Script first: choose the execution

Read street-script-writing before adapting a brand. The recipe fixes camera, audio, native timing and finishing rules. Its story choices govern premise, participant role, participation reason, visible task, actions, edited opening, hook, supported brand explanation and payoff. Do not force a correct-answer winner into a service conversation or reduce every brand to a routine problem followed by a logo card.

InteractionCurrent supportPerson image referenceMax participants
product-guessExisting object renderer; standalone product reference requiredforbidden4
mic-onlyConversation preview; service explanation without a product or deviceforbidden1
product-sampleConversation preview; prepared sample in a plain cup, no exact package referenceforbidden1
concept-challengeConversation preview; described visible task using non-UI propsforbidden1

Use [[composes::write-video-ad-script]] with the scoped angle bank, current facts and selected complete commercial street interactions. scripts/prepare_script_context.py requires a brief with offering_type=physical|service|digital and interaction_type=product-guess|mic-only|product-sample|concept-challenge. Inspect the full visual timeline and spoken exchange: setup, participation reason, hook, product role and payoff. Record unseen recruitment or setup as unknown; inference is not observation. Seed snippets are leads. Radio and editorial exchanges cannot fill a street-ad gap. Keep private observations project-scoped and transfer mechanics, not source-brand claims.

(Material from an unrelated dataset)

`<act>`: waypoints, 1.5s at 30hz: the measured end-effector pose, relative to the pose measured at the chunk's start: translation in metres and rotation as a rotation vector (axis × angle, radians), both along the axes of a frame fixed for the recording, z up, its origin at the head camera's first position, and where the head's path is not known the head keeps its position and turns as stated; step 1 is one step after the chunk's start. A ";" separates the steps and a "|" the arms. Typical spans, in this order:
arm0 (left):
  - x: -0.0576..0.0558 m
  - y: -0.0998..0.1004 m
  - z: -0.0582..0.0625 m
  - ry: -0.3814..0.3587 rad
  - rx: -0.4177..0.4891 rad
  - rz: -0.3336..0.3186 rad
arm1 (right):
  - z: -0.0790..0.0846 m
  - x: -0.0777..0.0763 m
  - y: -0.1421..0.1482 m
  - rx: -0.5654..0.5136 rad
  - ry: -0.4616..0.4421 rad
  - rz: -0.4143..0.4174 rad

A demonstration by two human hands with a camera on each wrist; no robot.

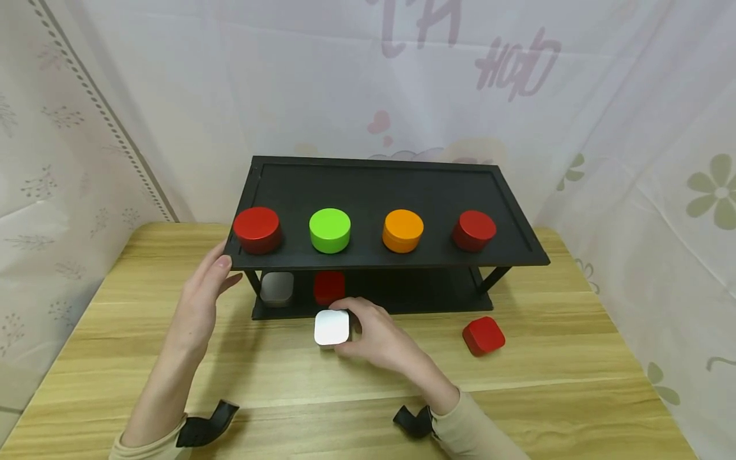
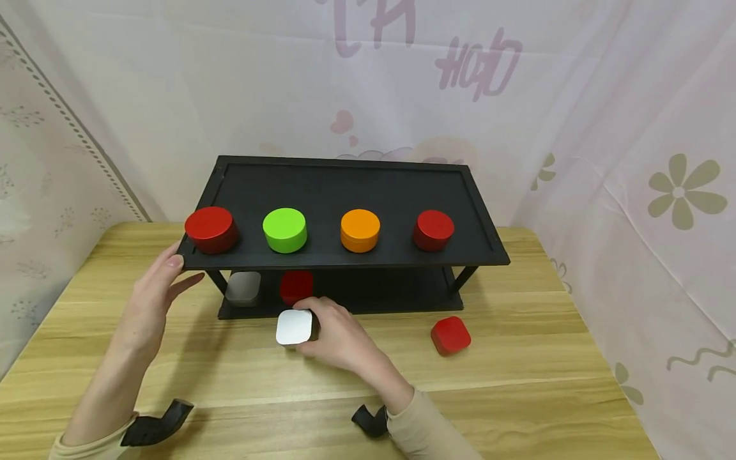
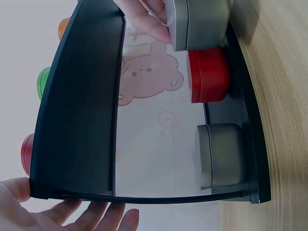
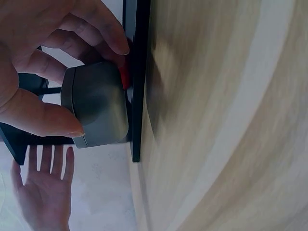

Pass participants too: the number of people interviewed on screen, not counting the interviewer (default 4 for product-guess, 1 for conversation). Its route output is binding for any project built on this format, including custom ones. unsupported-route means stop and offer the listed alternatives; it is not permission to go custom. custom is one of those alternatives only when the customer picks it, and a custom video still keeps every route constraint: people in text, no person image references, one take, deep focus, local lettering.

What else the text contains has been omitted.